One of my friends he's not particularly unattractive but he's very, very average and he always seems to go for extremely attractive girls and its fine to go for a girl that you find attractive but if the girl you find attractive is also attractive to 100s and 1000s of other guys and they're lining up for her too, then there's a problem. I think he has this nerd to hot girl fantasy, think Shia and Megan Fox transformers or Penny and Leonard, big bang. He thinks some hot girl is going to walk into his life and think it's sexy that he plays Xbox all day and has watched every star wars episode a thousand times and that's fine but when it doesn't work out that way, he comes crying to me that he can't find love and yet he keeps chasing these girls ! And they either use him or reject him. He's my friend I'll be there for him but it's getting ridiculous with the moaning and whining about how he can't find love and yet he's only looking for superficial things.
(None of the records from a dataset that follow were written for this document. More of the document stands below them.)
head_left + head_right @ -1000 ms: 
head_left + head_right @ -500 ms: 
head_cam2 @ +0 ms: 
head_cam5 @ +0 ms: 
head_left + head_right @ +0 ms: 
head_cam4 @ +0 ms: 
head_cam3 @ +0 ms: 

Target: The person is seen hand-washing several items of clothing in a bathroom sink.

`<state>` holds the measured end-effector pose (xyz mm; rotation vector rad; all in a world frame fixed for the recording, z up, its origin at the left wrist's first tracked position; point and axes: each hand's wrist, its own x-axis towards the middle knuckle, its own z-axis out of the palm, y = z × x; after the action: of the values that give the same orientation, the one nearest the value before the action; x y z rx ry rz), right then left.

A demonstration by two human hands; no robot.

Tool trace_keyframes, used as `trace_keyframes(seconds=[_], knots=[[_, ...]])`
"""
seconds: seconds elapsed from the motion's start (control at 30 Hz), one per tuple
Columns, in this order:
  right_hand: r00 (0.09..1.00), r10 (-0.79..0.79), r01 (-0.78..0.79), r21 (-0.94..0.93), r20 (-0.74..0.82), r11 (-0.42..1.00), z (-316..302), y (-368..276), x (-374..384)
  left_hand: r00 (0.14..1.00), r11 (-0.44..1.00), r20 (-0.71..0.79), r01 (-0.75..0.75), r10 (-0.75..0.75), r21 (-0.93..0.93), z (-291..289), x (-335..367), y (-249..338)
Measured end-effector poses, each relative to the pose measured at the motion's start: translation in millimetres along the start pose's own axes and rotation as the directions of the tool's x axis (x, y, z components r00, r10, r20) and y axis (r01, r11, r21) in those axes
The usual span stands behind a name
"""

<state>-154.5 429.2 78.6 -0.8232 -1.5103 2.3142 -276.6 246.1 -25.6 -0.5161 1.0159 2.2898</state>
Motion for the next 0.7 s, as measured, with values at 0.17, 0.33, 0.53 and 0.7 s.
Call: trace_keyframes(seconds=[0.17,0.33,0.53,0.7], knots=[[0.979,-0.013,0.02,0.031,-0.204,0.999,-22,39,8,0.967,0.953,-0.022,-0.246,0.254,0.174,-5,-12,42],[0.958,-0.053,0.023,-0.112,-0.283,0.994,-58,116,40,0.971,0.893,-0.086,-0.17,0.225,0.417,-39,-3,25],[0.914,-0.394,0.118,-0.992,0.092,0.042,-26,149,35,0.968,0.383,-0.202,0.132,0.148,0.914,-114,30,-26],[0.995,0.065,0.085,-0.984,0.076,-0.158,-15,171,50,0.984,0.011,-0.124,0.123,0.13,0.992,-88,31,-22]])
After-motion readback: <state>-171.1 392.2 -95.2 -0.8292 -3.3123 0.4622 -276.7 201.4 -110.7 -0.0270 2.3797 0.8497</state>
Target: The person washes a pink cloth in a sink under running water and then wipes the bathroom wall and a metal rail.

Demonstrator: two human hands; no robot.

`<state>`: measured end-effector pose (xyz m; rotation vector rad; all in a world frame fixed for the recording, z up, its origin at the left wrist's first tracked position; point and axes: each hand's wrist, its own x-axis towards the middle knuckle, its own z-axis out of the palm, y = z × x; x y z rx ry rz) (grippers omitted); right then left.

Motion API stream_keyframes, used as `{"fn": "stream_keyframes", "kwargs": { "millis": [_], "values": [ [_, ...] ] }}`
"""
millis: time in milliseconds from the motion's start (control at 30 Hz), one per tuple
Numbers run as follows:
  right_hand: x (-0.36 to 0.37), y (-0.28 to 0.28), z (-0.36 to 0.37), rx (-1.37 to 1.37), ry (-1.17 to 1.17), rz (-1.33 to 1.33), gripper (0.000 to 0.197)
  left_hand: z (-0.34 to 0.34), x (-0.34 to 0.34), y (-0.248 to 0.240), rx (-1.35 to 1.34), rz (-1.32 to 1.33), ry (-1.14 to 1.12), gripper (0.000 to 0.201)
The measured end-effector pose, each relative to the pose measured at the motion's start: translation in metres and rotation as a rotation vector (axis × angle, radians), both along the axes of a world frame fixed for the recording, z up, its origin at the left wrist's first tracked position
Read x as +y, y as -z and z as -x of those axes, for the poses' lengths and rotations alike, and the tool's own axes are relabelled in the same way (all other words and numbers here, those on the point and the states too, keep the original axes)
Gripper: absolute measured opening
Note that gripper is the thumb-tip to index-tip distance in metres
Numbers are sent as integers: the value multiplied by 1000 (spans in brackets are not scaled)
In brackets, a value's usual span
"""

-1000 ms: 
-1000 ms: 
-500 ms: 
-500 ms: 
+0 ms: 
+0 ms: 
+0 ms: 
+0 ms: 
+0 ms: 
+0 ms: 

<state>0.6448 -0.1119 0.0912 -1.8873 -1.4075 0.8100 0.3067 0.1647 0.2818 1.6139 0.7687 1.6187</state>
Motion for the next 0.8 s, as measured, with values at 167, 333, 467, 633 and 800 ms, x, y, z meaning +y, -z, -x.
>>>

Why do guys do this?
superficial things? attraction is not superficial. you never know. im pretty average maybe a bit above, and I've landed a couple of 10s. if you told me that i was only worth a 5 so i should only date 5s i would say "ok so im not going to date at all." the only reason he would get upset over it is if he believes that he is worth that.
and why wouldn't he. society preaches that you should find someone who loves you for you. he hasn't realized you have to completely change yourself to be attractive to women. and he hasn't realized that love isn't all about some random connection that you'll finally meet this person who loves you for you. thats what disney and society preaches so thats what most people believe. he hasn't realized what it is women value yet.
but even then. there are still hot girls that play xbox all day.
but its not a male only thing. many, many western women have a HUGELY inflated sense of self worth. so many looking for "prince charming". to the extent that a woman who is a 5 gets with a 9 in her 20s then thinks he's below her then they end up losing value quickly 35 onward having turned down many great men because they thought they were worth more only to have to settle for a 4 or 6 when their biological clock starts exploding. this is quite a common thing. mmm. well at least it isn't *uncommon*.
my question to you is why do you think this is a male trait?
Can happen both ways (to both genders) -- typically it's a combo of these things, though maybe slightly more of a male problem (perhaps since males tend to be so visually-centric in terms of their attractions):
1) Failing to properly assess our own sex appeal.
2) Some romantic idea that simply caring a lot for a girl and treating her nicely will make us attractive to them.
3) Virginity. When guys are virgins, instead of lowering their standards they tend to raise them, since their sexual experience is limited to fantasies and imagination.
Wow girl, you are shallow as hell and as arrogant as hell too. I'm so glad I've turned girls like you down, you are a jerk.
Take an hourglass, turn it upside down and think about what your best qualities are whether they define you as a person and whether or not you will still have those qualities when you are pushing 40 years old. Write them down and meditate on them.
I seriously doubt you will be able to do this, you probably can't stay still, silent and alone in your own head that long.
That's kind of a shitty thing to say about your friend. I think there is nothing wrong with him pursuing who he is attracted to. And to call it superficial... it's not really like that. If that is all you are attracted to, then you can't change that.